* _What to do_
Pictures in the data below are not part of the copy; transcribe everything else exactly.
---*---
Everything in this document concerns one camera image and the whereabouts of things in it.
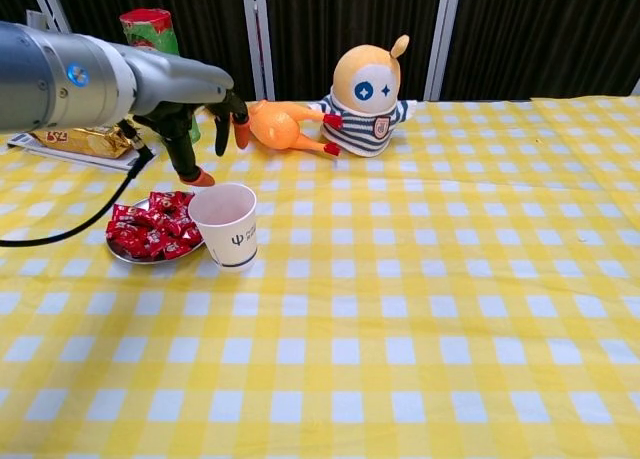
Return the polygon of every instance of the orange rubber chicken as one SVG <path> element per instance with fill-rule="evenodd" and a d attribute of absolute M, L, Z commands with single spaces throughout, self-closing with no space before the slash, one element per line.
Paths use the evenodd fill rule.
<path fill-rule="evenodd" d="M 300 132 L 299 121 L 322 121 L 332 127 L 342 127 L 342 118 L 325 114 L 292 102 L 260 101 L 249 107 L 249 129 L 253 136 L 271 149 L 302 149 L 340 154 L 340 148 L 330 142 L 323 144 Z"/>

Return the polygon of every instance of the paper cup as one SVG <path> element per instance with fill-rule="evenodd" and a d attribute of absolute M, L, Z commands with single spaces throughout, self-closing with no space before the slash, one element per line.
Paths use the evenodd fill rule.
<path fill-rule="evenodd" d="M 196 193 L 189 215 L 207 249 L 225 272 L 249 269 L 256 258 L 256 195 L 247 186 L 216 184 Z"/>

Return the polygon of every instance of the toy eye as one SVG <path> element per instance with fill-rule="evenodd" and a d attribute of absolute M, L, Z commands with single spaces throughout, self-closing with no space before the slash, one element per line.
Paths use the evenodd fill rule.
<path fill-rule="evenodd" d="M 369 81 L 359 82 L 353 89 L 353 93 L 361 101 L 367 101 L 373 96 L 373 86 Z"/>

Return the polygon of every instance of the yellow checkered tablecloth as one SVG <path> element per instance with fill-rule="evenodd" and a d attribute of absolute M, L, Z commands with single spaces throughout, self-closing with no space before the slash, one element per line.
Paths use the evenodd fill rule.
<path fill-rule="evenodd" d="M 420 104 L 337 161 L 218 160 L 200 118 L 200 163 L 258 195 L 257 263 L 130 267 L 105 221 L 1 250 L 0 457 L 640 457 L 639 111 Z M 0 168 L 5 238 L 122 177 Z M 165 153 L 123 201 L 180 188 Z"/>

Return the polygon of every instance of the robotic arm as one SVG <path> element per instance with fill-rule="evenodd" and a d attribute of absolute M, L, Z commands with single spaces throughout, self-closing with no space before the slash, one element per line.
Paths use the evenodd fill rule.
<path fill-rule="evenodd" d="M 222 69 L 151 49 L 0 21 L 0 133 L 117 123 L 139 154 L 109 203 L 84 224 L 50 238 L 0 240 L 0 246 L 57 242 L 86 229 L 109 210 L 153 157 L 123 120 L 128 114 L 163 137 L 183 183 L 213 185 L 213 178 L 197 166 L 189 139 L 193 113 L 203 105 L 216 119 L 219 156 L 226 148 L 231 119 L 238 146 L 246 146 L 247 107 Z"/>
---*---
* _Response for this exercise_
Everything in this document concerns one camera image and the whereabouts of things in it.
Return the polygon of every instance of the orange rubber chicken as one SVG <path> element per instance with fill-rule="evenodd" and a d attribute of absolute M, L, Z commands with single spaces throughout, self-closing with no space before the slash, one element per line.
Paths use the evenodd fill rule.
<path fill-rule="evenodd" d="M 300 132 L 299 121 L 322 121 L 332 127 L 342 127 L 342 118 L 325 114 L 292 102 L 260 101 L 249 107 L 249 129 L 253 136 L 271 149 L 302 149 L 340 154 L 340 148 L 330 142 L 323 144 Z"/>

Return the polygon of every instance of the paper cup as one SVG <path> element per instance with fill-rule="evenodd" and a d attribute of absolute M, L, Z commands with single spaces throughout, self-closing with no space before the slash, one element per line.
Paths use the evenodd fill rule.
<path fill-rule="evenodd" d="M 196 193 L 189 215 L 207 249 L 225 272 L 249 269 L 256 258 L 256 195 L 247 186 L 216 184 Z"/>

Return the polygon of every instance of the toy eye as one SVG <path> element per instance with fill-rule="evenodd" and a d attribute of absolute M, L, Z commands with single spaces throughout, self-closing with no space before the slash, one element per line.
Paths use the evenodd fill rule.
<path fill-rule="evenodd" d="M 369 81 L 359 82 L 353 89 L 353 93 L 361 101 L 367 101 L 373 96 L 373 86 Z"/>

Return the polygon of every instance of the yellow checkered tablecloth as one SVG <path> element per instance with fill-rule="evenodd" and a d attribute of absolute M, L, Z commands with single spaces throughout, self-closing with no space before the slash, one element per line.
Paths use the evenodd fill rule.
<path fill-rule="evenodd" d="M 420 104 L 337 161 L 218 160 L 200 118 L 200 163 L 258 195 L 257 263 L 130 267 L 105 221 L 1 250 L 0 457 L 640 457 L 639 111 Z M 0 168 L 5 238 L 122 177 Z M 165 153 L 123 201 L 180 188 Z"/>

Return the polygon of every instance of the robotic arm as one SVG <path> element per instance with fill-rule="evenodd" and a d attribute of absolute M, L, Z commands with single spaces throughout, self-closing with no space before the slash, one element per line.
Paths use the evenodd fill rule.
<path fill-rule="evenodd" d="M 222 69 L 151 49 L 0 21 L 0 133 L 117 123 L 139 154 L 109 203 L 84 224 L 50 238 L 0 240 L 0 246 L 57 242 L 86 229 L 109 210 L 153 157 L 123 120 L 128 114 L 163 137 L 183 183 L 213 185 L 213 178 L 197 166 L 189 139 L 193 113 L 203 105 L 216 119 L 219 156 L 226 148 L 231 119 L 238 146 L 246 146 L 247 107 Z"/>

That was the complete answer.